* _Task requirements_
Count up every line of the data in which "target" occurs. The reply is one number and nothing more.

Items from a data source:
=-=-=
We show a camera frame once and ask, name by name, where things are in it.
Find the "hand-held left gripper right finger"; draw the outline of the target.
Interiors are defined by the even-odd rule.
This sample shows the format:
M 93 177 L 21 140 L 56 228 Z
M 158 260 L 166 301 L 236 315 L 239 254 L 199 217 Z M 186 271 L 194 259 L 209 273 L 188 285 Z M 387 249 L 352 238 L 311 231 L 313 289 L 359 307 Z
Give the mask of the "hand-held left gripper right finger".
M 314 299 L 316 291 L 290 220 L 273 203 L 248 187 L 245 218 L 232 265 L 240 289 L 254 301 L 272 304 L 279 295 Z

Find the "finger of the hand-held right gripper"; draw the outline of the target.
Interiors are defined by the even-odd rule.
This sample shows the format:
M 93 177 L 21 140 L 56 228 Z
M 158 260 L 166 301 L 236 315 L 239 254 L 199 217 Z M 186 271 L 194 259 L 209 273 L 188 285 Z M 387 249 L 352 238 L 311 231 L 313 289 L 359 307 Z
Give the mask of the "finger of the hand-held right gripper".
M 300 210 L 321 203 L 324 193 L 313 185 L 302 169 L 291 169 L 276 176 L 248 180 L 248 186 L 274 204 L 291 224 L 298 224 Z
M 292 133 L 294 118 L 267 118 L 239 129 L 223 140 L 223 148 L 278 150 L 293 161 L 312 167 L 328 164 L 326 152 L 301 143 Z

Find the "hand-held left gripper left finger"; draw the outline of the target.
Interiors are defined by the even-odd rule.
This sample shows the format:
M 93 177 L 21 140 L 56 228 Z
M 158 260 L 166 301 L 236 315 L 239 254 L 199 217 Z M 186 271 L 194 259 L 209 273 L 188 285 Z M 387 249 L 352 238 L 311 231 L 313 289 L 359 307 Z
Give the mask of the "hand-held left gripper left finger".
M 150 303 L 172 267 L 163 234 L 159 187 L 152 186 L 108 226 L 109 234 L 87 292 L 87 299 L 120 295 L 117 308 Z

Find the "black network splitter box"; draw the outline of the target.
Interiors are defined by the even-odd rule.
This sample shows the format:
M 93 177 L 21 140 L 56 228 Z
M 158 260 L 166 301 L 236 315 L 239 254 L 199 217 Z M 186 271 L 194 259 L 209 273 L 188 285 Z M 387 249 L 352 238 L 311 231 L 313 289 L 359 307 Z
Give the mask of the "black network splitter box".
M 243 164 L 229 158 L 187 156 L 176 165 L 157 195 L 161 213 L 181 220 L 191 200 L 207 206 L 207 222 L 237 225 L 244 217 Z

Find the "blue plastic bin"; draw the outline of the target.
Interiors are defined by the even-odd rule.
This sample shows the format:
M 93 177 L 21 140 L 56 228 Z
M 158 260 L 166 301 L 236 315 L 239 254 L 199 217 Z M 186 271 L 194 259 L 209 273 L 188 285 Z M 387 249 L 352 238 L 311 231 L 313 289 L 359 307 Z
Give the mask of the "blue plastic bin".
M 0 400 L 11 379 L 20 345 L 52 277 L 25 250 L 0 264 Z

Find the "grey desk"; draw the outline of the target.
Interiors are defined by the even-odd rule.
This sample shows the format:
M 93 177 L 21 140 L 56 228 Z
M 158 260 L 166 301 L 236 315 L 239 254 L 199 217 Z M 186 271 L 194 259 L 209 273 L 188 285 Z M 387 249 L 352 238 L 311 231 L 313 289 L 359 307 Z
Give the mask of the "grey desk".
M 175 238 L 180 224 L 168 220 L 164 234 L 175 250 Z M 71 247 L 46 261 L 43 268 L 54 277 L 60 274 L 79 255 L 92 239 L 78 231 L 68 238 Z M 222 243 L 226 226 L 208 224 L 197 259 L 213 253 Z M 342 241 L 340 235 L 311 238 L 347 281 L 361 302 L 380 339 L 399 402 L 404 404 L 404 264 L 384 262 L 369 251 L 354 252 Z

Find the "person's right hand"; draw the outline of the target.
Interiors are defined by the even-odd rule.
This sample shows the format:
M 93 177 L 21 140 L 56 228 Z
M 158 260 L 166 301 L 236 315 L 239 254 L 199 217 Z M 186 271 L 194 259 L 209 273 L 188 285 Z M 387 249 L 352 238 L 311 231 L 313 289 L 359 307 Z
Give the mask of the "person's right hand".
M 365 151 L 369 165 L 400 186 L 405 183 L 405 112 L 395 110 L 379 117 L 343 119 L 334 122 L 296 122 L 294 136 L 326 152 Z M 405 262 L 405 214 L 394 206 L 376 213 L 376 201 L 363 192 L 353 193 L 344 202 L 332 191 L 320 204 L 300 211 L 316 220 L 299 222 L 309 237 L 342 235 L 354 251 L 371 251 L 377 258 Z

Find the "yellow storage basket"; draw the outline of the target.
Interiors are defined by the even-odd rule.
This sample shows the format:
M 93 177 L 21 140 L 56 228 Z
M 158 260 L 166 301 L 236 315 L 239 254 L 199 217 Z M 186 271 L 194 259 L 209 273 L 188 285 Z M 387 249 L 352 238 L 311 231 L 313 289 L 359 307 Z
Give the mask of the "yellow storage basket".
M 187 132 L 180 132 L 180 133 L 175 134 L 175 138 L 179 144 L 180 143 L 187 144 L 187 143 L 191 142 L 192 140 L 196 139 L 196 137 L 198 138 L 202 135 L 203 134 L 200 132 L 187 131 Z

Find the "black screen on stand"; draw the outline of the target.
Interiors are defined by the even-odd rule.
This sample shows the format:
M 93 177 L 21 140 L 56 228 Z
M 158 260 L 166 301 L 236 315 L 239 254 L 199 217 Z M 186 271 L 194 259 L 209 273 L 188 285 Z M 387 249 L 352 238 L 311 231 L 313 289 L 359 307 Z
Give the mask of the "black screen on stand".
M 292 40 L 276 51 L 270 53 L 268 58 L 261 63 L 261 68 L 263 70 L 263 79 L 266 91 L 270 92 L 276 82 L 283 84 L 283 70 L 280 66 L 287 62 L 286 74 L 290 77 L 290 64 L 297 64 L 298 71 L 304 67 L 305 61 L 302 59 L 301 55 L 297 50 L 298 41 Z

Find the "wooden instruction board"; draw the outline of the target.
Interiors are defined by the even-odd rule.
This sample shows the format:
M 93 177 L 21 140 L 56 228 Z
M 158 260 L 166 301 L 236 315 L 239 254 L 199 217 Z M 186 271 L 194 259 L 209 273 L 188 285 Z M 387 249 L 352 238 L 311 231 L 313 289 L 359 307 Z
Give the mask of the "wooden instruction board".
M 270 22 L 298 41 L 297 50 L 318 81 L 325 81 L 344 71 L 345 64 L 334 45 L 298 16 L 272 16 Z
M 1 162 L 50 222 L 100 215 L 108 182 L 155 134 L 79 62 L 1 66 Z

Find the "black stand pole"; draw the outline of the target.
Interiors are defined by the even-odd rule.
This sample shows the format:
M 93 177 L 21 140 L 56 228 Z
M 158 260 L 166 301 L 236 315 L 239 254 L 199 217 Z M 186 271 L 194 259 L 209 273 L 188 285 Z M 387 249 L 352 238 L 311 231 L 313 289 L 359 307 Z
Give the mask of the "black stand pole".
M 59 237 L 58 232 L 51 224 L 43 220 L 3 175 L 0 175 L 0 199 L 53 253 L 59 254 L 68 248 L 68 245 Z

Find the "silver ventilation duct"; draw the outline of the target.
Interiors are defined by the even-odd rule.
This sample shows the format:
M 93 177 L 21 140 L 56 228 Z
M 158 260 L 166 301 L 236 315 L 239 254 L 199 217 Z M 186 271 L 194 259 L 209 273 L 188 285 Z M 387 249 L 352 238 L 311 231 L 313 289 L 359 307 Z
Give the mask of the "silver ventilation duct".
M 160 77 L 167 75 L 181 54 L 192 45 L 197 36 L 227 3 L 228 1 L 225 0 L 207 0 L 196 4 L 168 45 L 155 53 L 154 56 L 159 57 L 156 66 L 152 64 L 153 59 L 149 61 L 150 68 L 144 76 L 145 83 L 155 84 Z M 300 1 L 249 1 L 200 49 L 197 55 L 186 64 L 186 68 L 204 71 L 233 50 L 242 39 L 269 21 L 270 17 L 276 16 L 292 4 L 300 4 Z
=-=-=
* _Response below_
12